Menurut Kasandra A. Putranto, secara psikologis terdapat perbedaan yang cukup besar antara fenomena perselingkuhan antara dunia Barat dan dunia Timur. Di Barat, ketika individu mengejar kebahagiaan diri dengan berselingkuh, berarti ia sudah merenggut kebahagiaan istri, tak lagi menghargai istri dan berbuat semena-mena. "Hukum di sana (barat, Red.) sudah siap untuk berimbang dan menghargai hak masing-masing, suami dan istri. Bahkan cenderung membebani pihak suami dengan kewajiban-kewajiban pertanggungan yang cukup berat. Perselingkuhan dan perceraian nilainya sangat mahal di Barat ," ujar Kasandra.
Lain lagi dengan fenomena di Timur yang masih menganut paham patrialistik. Dunia Timur belum memiliki sistem hukum yang berpihak kepada perempuan, kondisi ekonomi yang belum sejahtera, nilai-nilai sosial budaya yang khas membuat kondisi masyarakat mudah menganggap berselingkuh itu sebagai hal yang biasa. "Enggak apa-apa, yang penting bapaknya (Si Suami, Red.) masih pulang (menafkahi, Red.) ke rumah."
Tidak Bisa Ditoleransi
Sebagian orang memang masih beranggapan selama belum berhubungan badan, perselingkuhan belum terjadi. "Perselingkuhan itu, kan, ada di dalam diri. Mulai dari masalah pikiran sampai ke hati," ucapnya. Mungkin awalnya hanya berkirim pesan singkat, tapi tak ada yang bisa menjamin hubungannya tak akan berlanjut ke tahap lain seperti berhubungan badan. "Apapun itu, namanya tetap selingkuh."

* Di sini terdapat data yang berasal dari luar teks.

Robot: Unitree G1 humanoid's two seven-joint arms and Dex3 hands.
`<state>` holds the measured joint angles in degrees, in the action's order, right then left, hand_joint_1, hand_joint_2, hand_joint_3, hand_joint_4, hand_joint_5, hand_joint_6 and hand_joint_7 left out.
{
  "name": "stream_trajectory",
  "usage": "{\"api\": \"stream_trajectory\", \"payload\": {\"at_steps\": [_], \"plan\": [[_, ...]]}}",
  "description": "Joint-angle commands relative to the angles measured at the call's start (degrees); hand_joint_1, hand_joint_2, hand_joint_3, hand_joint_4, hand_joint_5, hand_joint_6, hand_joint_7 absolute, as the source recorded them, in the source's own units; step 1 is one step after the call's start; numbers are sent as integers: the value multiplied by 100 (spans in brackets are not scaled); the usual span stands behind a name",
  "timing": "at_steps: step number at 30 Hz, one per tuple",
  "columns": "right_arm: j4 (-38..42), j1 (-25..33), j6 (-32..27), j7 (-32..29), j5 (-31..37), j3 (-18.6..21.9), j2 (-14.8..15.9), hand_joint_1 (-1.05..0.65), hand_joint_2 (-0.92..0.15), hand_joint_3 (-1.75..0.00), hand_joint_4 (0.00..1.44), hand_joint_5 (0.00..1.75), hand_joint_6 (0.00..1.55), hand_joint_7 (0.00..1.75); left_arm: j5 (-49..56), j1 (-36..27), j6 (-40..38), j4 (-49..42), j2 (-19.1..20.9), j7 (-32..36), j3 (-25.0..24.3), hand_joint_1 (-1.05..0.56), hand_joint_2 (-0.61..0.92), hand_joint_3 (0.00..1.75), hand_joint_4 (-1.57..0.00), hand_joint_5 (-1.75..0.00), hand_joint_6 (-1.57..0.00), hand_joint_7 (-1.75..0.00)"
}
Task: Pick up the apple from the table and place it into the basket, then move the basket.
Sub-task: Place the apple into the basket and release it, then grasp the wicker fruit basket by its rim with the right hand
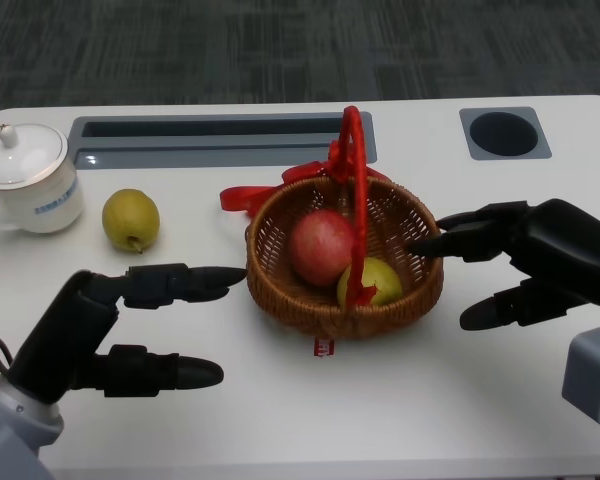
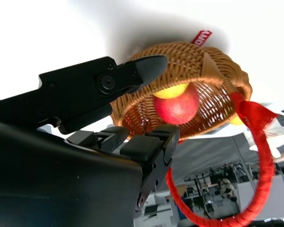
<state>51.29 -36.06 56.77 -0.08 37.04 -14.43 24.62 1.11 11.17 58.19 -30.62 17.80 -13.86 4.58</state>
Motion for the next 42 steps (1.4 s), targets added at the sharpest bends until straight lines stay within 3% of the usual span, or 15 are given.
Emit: {"api": "stream_trajectory", "payload": {"at_steps": [1,14,24,33,42], "plan": [[355,-368,-126,-290,238,-259,67,-63,-86,-1,50,0,59,1,103,-80,45,51,9,15,-78,-48,68,0,-102,-2,-88,-2],[988,-1273,-500,-834,939,-1335,-203,-68,-88,-1,53,1,62,0,249,-172,-95,361,-128,43,-98,-44,65,0,-105,-2,-92,-2],[1002,-1481,-701,-1042,1189,-1923,-329,-69,-89,0,53,0,62,0,242,-209,-129,460,-195,25,-90,-38,62,0,-106,-2,-94,-2],[518,-1457,-520,-1509,1188,-1942,26,-68,-87,0,55,1,64,1,235,-223,-213,551,-199,12,-96,-38,61,0,-108,-2,-95,-2],[-303,-1313,-427,-1107,898,-1684,381,-62,-86,0,53,1,62,1,242,-200,-348,646,-202,-3,-80,-36,59,0,-108,-2,-96,-1]]}}
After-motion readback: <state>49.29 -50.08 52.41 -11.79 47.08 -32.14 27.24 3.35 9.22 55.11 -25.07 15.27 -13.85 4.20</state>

Masalahnya adalah seberapa serius dia menjalankannya. Misalnya, sesampainya di rumah, pesan pendek yang dikirim dari pagi hingga malam langsung dihapus. Tujuannya supaya tidak ketahuan istri. "Itu, kan, tandanya hatinya sudah bercabang," ucapnya. Artinya, kita tidak bisa menentukan standar normal perselingkuhan dan memberlakukannya pada semua orang. Standar seharusnya disesuaikan dengan standar pemikiran pasangan. Misalnya, tidak menjadi masalah kalau istri tidak keberatan suami senang cipika-cipiki. Jika sebaliknya, suami harus menggunakan standar istri.
Banyak Pertimbangan
Anak menjadi alasan pertama mengapa perempuan Indonesia ragu berpisah padahal suaminya sudah berselingkuh. Apalagi penelitian membuktikan, kebanyakan anak-anak yang berasal dari keluarga yang terpecah tidak bisa menerima perceraian orangtuanya. Meski tampak baik-baik saja, tanpa disadari, mereka sebenarnya tidak mampu menahan tekanan yang muncul.

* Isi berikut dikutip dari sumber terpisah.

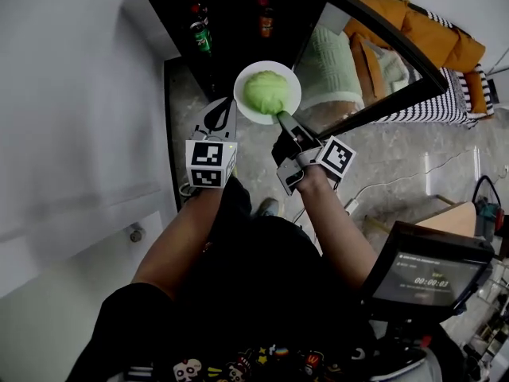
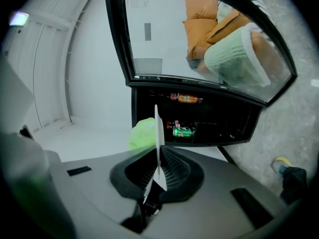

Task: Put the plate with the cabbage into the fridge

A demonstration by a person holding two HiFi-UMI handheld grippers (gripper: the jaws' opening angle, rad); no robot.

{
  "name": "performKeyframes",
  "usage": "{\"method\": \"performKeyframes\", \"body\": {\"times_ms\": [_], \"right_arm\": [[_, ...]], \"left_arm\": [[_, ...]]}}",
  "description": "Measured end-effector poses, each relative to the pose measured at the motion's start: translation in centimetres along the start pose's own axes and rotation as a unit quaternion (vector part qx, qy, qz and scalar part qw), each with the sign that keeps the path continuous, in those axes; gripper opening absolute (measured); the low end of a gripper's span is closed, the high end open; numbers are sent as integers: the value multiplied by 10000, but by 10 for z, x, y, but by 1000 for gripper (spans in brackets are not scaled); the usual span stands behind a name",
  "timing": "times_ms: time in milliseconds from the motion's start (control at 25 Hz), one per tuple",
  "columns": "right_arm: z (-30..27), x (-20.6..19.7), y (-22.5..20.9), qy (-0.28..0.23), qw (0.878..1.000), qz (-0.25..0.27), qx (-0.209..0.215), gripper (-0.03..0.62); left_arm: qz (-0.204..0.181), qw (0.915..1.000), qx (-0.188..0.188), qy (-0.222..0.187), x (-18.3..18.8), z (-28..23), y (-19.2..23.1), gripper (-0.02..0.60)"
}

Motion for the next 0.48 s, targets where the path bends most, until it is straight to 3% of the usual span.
{"method": "performKeyframes", "body": {"times_ms": [480], "right_arm": [[-76,0,-41,-470,9986,10,-237,20]], "left_arm": [[27,9989,-457,130,-3,-82,62,5]]}}
Point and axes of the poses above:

Meski Kasandra menolak menyeragamkan anak korban perselingkuhan dan perceraian, namun anak-anak korban perselingkuhan dan perceraian memiliki potensi risiko yang lebih besar untuk tumbuh tidak sehat.
Masalah ini pun ternyata bisa "sampai" ke masalah hati dan mengganggu jiwa. "Mereka sering bermasalah dengan suami karena ayah atau ibunya dulu berselingkuh. Tidak percaya diri, sensitif, tegang, tidak percaya pada pasangannya, terganggu cara berpikirnya, punya pandangan skeptis terhadap perkawinan," ucapnya. Oleh karena itu, ibu harus berhati-hati ketika berbicara soal ayah dengan anaknya. Terutama soal perselingkuhan ayahnya, agar anak juga mau menerima ayahnya kembali.
Kedua, masalah finansial. Meski wanita bekerja lebih siap berceraitapi tuntutan biaya hidup yang semakin tinggi membuat mereka membatalkan niat berpisah. Ketiga, masalah usia. Apalagi jika Sang Istri sudah tak muda. Keempat, masalah sosial, sebab tidak semua wanita siap menyandang predikat janda.